La temporada de lluvias se anticipó en la zona de Machu Picchu de la peor manera: la de ayer fue una madrugada de barro y rocas, de una tormenta fatal que barrió las montañas y se cobró la vida de diez personas. Entre ellas, la de un guía y la de Lucía Ramallo Sarlo, una joven platense de 24 años que murió aplastada por un desprendimiento de piedras mientras dormía en su carpa, en un campamento ubicado en Wuñayhuayna, a sólo una hora de las míticas ruinas.El alud bloqueó los accesos peatonales y varios tramos de las vías ferroviarias. Ahora, unas 3.000 personas entre pobladores y turistas -de los cuales 700 son argentinos- esperan ser evacuados por aire. Pero las tareas de rescate se realizan en medio del caos: dicen que los europeos y estadounidenses tiene prioridad en los helicópteros y aseguran que algunos hasta pagan para ser sacados del lugar.

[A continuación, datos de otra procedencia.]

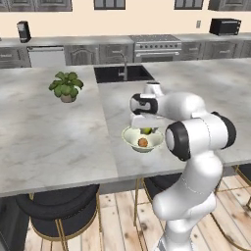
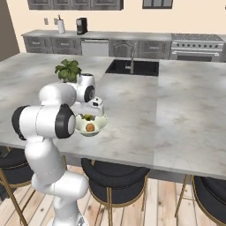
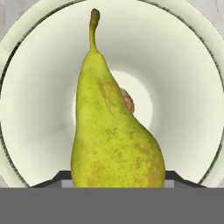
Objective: Take the fruits from the plate on the dining counter and place two fruits in each bowl.
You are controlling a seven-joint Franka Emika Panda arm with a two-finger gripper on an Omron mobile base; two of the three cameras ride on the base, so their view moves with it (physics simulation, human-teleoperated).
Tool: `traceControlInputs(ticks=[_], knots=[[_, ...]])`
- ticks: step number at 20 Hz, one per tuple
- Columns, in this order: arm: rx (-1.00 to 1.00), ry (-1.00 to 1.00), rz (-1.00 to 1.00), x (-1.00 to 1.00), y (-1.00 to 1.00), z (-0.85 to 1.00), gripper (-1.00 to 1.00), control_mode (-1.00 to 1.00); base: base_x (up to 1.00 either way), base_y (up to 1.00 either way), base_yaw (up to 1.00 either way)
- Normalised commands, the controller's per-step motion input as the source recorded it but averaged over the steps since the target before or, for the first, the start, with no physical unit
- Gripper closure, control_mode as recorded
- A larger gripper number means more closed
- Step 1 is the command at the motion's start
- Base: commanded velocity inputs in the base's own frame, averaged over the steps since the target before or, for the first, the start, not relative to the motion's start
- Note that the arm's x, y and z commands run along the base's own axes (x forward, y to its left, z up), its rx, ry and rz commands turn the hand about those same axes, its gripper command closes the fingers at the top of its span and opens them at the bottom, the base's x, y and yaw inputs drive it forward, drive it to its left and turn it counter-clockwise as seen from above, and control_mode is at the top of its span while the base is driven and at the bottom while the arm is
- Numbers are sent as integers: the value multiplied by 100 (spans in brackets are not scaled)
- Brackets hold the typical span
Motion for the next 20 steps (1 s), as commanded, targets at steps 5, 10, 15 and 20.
traceControlInputs(ticks=[5, 10, 15, 20], knots=[[0, 0, 0, 30, 0, -77, 100, -100, 0, 0, 0], [0, 1, 0, 21, 2, -47, 100, -100, 0, 0, 0], [0, 0, 0, 10, 0, -3, 100, -100, 0, 0, 0], [0, 0, 0, -49, 0, 0, 100, -100, 0, 0, 0]])
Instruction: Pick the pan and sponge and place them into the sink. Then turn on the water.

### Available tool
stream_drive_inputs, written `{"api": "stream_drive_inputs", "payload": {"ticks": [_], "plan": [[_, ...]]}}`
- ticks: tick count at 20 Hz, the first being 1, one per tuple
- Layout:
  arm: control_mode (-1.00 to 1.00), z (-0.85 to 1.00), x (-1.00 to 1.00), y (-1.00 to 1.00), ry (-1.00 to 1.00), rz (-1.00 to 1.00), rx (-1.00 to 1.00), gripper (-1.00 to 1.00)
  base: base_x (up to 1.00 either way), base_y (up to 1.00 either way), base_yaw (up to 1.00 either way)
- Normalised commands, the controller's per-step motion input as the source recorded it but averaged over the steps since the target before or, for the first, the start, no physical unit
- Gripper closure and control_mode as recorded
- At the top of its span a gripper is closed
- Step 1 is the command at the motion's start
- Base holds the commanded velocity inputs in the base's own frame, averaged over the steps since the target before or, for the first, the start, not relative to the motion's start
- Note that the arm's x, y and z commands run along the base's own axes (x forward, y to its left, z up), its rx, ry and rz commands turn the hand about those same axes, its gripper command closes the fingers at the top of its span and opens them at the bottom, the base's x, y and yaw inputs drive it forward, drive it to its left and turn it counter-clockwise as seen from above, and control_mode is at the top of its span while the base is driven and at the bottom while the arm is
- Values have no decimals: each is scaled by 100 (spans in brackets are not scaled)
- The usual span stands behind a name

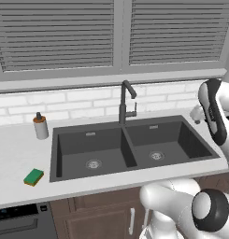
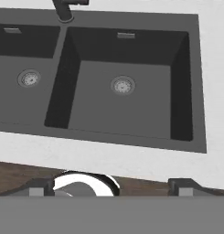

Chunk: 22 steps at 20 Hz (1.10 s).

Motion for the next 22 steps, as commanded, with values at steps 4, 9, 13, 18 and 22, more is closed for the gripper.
{"api": "stream_drive_inputs", "payload": {"ticks": [4,9,13,18,22], "plan": [[-100,-40,0,-84,32,-7,-6,-100,0,0,0],[-100,-34,0,-86,26,-7,-2,-100,0,0,0],[-100,-33,0,-82,14,-3,0,-100,0,0,0],[-100,-34,0,-74,3,0,0,-100,0,0,0],[-100,-30,0,-64,0,0,0,-100,0,0,0]]}}
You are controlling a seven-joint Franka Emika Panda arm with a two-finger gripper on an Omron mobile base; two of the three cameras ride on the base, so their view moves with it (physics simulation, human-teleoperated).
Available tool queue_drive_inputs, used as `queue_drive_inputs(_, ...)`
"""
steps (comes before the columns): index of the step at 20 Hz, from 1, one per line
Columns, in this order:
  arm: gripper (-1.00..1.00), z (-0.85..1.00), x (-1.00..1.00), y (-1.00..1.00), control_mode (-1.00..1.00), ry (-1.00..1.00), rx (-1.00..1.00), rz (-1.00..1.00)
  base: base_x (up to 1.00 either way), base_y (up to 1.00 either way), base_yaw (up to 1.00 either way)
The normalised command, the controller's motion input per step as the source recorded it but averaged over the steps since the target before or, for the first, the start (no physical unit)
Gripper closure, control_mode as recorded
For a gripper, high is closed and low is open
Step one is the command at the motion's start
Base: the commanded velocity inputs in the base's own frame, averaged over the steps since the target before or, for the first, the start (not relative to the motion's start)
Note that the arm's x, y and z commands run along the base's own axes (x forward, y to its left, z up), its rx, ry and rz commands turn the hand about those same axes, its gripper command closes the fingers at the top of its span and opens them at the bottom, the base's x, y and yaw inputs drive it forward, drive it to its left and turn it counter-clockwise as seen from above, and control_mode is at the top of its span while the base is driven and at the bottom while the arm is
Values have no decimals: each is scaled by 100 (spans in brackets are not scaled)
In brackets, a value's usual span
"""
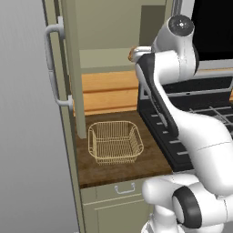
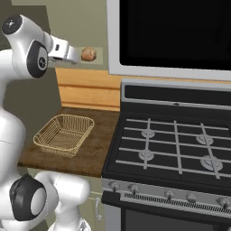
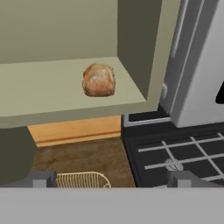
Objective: Open the cabinet, pick up the bread from the cabinet and place it in the basket. Then move the basket to the dining counter.
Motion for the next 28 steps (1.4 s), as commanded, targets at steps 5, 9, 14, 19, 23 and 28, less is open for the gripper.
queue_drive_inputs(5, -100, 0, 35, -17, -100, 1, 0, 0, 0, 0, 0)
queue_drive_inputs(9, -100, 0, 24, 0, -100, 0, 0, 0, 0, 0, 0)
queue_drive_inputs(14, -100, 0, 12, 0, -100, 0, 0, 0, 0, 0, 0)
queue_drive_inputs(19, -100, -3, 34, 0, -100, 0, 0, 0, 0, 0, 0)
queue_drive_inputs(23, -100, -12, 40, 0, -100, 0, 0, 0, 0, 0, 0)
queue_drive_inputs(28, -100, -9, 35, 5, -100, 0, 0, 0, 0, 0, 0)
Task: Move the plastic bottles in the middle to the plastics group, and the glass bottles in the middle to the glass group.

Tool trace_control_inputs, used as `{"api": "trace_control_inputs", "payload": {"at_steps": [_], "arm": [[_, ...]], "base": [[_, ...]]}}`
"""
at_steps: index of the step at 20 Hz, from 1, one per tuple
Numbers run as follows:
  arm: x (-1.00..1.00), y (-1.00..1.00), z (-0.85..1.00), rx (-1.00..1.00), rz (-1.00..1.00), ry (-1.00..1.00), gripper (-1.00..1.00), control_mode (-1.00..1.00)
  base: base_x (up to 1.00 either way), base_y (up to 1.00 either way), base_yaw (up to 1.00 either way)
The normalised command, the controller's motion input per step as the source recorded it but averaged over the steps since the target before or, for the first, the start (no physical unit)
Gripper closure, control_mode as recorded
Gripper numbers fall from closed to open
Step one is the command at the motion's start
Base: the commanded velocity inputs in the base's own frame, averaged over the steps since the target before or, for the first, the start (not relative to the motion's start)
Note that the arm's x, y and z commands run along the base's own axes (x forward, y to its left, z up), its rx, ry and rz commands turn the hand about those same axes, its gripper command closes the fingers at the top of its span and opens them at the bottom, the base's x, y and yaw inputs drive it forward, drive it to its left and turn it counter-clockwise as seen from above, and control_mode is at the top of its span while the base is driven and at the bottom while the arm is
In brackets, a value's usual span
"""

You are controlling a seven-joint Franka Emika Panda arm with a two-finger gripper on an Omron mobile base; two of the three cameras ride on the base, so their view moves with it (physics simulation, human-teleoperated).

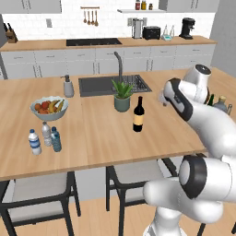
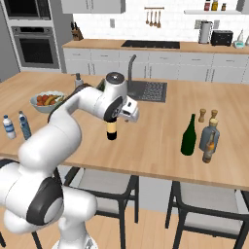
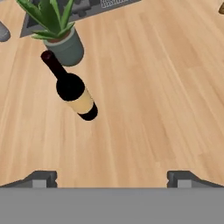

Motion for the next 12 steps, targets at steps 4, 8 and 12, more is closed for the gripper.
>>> {"api": "trace_control_inputs", "payload": {"at_steps": [4, 8, 12], "arm": [[0.18, 0.54, 0.12, 0.0, 0.0, -0.05, -1.0, -1.0], [0.22, 0.48, 0.0, -0.04, 0.0, -0.02, -1.0, -1.0], [0.27, 0.22, 0.01, -0.04, 0.0, 0.0, -1.0, -1.0]], "base": [[0.0, 0.0, 0.0], [0.0, 0.0, 0.0], [0.0, 0.0, 0.0]]}}
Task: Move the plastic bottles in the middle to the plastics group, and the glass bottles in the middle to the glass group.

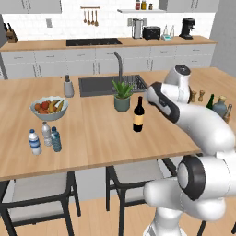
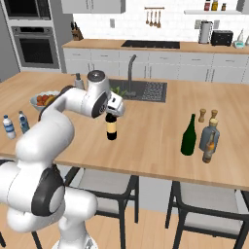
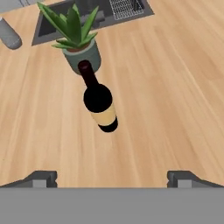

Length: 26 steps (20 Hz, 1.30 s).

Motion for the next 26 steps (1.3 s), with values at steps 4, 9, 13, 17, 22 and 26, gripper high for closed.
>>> {"api": "trace_control_inputs", "payload": {"at_steps": [4, 9, 13, 17, 22, 26], "arm": [[0.37, -0.09, 0.0, -0.12, 0.0, 0.0, -1.0, -1.0], [0.32, 0.11, 0.0, -0.03, 0.02, 0.01, -1.0, -1.0], [0.16, 0.22, 0.0, 0.03, 0.01, 0.09, -1.0, -1.0], [0.24, 0.1, 0.0, 0.01, 0.03, 0.01, -1.0, -1.0], [0.48, 0.01, -0.15, -0.04, 0.05, 0.0, -1.0, -1.0], [0.44, 0.07, -0.14, -0.03, 0.08, 0.01, -1.0, -1.0]], "base": [[0.0, 0.0, 0.0], [0.0, 0.0, 0.0], [0.0, 0.0, 0.0], [0.0, 0.0, 0.0], [0.0, 0.0, 0.0], [0.0, 0.0, 0.0]]}}
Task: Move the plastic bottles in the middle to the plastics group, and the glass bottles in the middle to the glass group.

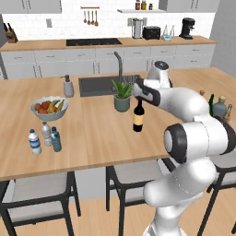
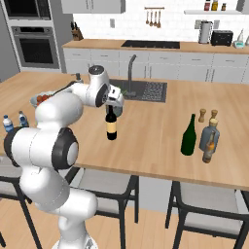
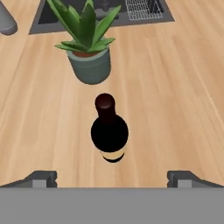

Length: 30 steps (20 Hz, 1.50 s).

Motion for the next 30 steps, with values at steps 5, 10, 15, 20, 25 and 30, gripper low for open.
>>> {"api": "trace_control_inputs", "payload": {"at_steps": [5, 10, 15, 20, 25, 30], "arm": [[0.4, 0.07, -0.19, -0.01, 0.08, 0.02, -1.0, -1.0], [0.37, 0.04, -0.22, -0.06, 0.06, 0.0, -1.0, -1.0], [0.29, -0.02, -0.23, -0.12, 0.01, 0.02, -1.0, -1.0], [0.29, 0.0, -0.2, -0.04, 0.0, 0.01, -1.0, -1.0], [0.23, 0.0, -0.15, 0.0, 0.01, 0.02, -1.0, -1.0], [0.18, -0.02, -0.16, 0.0, 0.02, 0.02, -1.0, -1.0]], "base": [[0.0, 0.0, 0.0], [0.0, 0.0, 0.0], [0.0, 0.0, 0.0], [0.0, 0.0, 0.0], [0.0, 0.0, 0.0], [0.0, 0.0, 0.0]]}}
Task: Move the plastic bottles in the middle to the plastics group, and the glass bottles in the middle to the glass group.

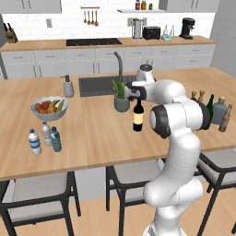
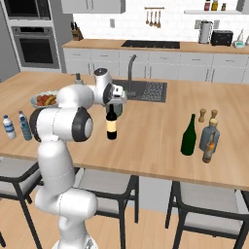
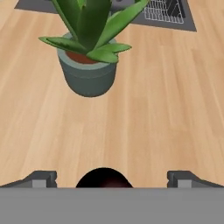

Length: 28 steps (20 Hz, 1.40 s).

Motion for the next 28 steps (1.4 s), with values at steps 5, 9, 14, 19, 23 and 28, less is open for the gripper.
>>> {"api": "trace_control_inputs", "payload": {"at_steps": [5, 9, 14, 19, 23, 28], "arm": [[0.02, -0.02, -0.18, 0.0, 0.0, 0.04, 1.0, -1.0], [-0.07, -0.06, -0.25, 0.0, 0.0, 0.1, 1.0, -1.0], [-0.11, -0.03, -0.25, 0.0, 0.0, 0.1, 1.0, -1.0], [-0.16, -0.06, -0.04, 0.02, -0.01, 0.03, 1.0, -1.0], [-0.41, -0.22, 0.34, 0.03, -0.06, -0.09, 1.0, -1.0], [-0.49, -0.6, 0.23, 0.0, -0.14, -0.15, 1.0, -1.0]], "base": [[0.0, 0.0, 0.0], [0.0, 0.0, 0.0], [0.0, 0.0, 0.0], [0.0, 0.0, 0.0], [0.0, 0.0, 0.0], [0.0, 0.0, 0.0]]}}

Ana, es abogada tiene 27 años y fue con 4 amigas a conocer las ruinas, ella es una de las seiscientas cuarenta y ocho personas de nacionalidad argentina varadas en Perú, cerca de Machu Pichu.
Informó por nuestro medio que en la zona “no para de llover y eso complica la tarea de los helicópteros de rescate”. “Solo llevan entre unos 20 o 30 por helicóptero”
Agregó que “hay incertidumbre” entre los damnificados, “porque nadie informa si puede haber un nuevo alud”.
Sebastián Bressán es de Cañada de Gómez y también permanece en Aguas Calientes varado junto a unos 10 cañadenses que viajaron a ese destino por primera vez.